### The task
Work through the entries below and show every line in which "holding" is found.

Collected data:
++++++++++

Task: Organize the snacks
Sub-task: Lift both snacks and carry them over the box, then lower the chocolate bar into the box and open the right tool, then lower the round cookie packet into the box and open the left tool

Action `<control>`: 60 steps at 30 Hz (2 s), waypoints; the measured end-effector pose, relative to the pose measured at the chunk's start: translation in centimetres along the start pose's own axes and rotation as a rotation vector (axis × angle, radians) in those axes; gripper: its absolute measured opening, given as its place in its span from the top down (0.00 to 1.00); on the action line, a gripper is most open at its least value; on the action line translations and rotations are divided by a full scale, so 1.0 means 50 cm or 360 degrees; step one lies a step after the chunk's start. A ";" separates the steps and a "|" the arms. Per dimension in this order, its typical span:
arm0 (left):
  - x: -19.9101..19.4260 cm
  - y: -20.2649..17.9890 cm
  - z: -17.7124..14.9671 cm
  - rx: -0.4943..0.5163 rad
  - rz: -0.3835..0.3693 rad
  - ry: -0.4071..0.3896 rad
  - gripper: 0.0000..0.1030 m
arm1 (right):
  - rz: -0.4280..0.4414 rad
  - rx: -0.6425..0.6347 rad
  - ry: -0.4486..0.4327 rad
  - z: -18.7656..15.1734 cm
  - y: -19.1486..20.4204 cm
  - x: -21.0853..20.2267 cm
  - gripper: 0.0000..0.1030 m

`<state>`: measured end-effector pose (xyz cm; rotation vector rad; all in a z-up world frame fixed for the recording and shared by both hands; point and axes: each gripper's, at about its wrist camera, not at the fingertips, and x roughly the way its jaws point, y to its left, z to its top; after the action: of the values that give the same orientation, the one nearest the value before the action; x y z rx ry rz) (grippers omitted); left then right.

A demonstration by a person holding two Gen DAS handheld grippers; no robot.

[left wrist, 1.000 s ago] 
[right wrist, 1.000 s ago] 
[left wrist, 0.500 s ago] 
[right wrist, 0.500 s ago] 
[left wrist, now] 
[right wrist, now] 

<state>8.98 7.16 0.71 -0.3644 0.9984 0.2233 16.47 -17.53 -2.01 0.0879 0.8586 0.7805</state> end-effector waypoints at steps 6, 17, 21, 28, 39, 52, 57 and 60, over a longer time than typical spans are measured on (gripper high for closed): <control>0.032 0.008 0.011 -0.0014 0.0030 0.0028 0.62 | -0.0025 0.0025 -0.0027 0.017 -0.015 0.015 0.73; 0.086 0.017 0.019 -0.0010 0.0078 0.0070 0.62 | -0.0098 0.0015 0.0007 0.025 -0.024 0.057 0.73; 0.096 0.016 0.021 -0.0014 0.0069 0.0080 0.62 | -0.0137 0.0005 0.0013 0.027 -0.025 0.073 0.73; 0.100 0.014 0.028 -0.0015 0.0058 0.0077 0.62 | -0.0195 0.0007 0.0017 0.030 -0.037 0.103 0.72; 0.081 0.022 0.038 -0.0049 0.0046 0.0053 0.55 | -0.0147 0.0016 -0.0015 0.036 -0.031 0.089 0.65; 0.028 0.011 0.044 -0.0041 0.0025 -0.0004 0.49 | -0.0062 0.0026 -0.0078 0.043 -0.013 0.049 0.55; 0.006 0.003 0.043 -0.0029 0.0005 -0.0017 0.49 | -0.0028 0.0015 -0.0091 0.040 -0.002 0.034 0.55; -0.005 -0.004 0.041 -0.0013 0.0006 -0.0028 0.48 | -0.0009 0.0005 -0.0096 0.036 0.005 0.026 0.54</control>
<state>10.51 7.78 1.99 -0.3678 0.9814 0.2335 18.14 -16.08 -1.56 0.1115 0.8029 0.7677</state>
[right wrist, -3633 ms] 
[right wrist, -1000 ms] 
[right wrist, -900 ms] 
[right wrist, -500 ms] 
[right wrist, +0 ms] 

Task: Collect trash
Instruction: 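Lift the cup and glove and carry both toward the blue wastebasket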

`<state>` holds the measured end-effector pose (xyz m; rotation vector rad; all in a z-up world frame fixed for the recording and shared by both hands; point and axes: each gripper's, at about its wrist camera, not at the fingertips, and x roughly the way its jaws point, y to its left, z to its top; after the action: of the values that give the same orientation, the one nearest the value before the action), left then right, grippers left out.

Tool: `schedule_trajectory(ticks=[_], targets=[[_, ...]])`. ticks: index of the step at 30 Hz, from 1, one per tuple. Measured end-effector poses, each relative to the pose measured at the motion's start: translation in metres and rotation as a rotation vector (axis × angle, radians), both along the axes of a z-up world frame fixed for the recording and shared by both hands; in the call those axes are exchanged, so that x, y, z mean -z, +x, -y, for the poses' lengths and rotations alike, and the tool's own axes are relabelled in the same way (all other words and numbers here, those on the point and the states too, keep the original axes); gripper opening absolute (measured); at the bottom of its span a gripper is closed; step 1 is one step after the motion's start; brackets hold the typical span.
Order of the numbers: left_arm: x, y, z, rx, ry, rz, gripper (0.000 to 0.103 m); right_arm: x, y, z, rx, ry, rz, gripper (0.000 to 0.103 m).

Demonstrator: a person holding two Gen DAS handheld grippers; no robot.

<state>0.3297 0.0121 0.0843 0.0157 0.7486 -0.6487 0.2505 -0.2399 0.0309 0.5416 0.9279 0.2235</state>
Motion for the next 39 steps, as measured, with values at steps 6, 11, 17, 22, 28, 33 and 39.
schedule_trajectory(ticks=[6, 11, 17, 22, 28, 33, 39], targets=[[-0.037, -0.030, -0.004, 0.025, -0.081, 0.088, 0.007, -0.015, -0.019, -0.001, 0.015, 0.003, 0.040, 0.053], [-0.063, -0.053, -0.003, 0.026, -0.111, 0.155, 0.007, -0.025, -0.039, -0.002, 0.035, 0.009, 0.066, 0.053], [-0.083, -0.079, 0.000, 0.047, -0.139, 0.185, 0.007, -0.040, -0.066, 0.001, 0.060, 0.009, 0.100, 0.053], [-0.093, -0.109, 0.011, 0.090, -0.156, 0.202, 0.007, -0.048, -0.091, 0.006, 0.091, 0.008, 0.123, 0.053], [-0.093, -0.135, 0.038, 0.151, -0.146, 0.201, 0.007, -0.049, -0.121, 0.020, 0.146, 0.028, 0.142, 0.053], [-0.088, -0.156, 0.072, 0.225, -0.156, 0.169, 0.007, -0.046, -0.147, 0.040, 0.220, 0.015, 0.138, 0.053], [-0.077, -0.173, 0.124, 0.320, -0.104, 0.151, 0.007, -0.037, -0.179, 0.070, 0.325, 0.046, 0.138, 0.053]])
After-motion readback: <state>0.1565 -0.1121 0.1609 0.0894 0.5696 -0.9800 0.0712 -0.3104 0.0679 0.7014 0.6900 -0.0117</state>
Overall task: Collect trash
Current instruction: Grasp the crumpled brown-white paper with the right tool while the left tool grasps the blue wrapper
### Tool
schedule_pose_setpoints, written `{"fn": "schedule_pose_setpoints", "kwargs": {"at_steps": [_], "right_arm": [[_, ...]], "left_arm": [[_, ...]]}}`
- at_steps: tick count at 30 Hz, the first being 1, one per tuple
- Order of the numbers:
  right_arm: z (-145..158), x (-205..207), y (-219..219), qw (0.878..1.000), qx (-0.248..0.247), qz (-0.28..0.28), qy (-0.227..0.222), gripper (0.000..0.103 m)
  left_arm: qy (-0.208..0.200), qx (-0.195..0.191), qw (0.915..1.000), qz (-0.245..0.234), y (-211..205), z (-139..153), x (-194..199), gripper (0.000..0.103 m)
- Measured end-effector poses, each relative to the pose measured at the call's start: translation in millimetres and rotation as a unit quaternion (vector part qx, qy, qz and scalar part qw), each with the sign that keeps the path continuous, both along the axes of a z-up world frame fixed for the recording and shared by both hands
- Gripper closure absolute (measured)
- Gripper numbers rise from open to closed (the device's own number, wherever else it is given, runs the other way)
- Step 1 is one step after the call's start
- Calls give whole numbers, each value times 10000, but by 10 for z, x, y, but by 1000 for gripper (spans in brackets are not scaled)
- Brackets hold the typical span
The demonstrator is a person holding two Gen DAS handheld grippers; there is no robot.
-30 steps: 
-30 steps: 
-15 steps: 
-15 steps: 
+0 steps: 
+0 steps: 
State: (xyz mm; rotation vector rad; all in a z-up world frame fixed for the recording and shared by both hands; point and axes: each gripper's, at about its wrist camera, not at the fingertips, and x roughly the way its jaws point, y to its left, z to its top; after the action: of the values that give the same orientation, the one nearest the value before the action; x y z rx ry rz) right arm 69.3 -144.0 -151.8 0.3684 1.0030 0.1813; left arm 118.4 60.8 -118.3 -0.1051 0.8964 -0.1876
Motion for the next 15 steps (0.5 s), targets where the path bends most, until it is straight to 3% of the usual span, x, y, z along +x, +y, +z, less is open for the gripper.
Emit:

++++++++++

### Output of the exercise
A demonstration by a person holding two Gen DAS handheld grippers; no robot.
Demonstrator: a person holding two Gen DAS handheld grippers; no robot.
The demonstrator is a person holding two Gen DAS handheld grippers; there is no robot.

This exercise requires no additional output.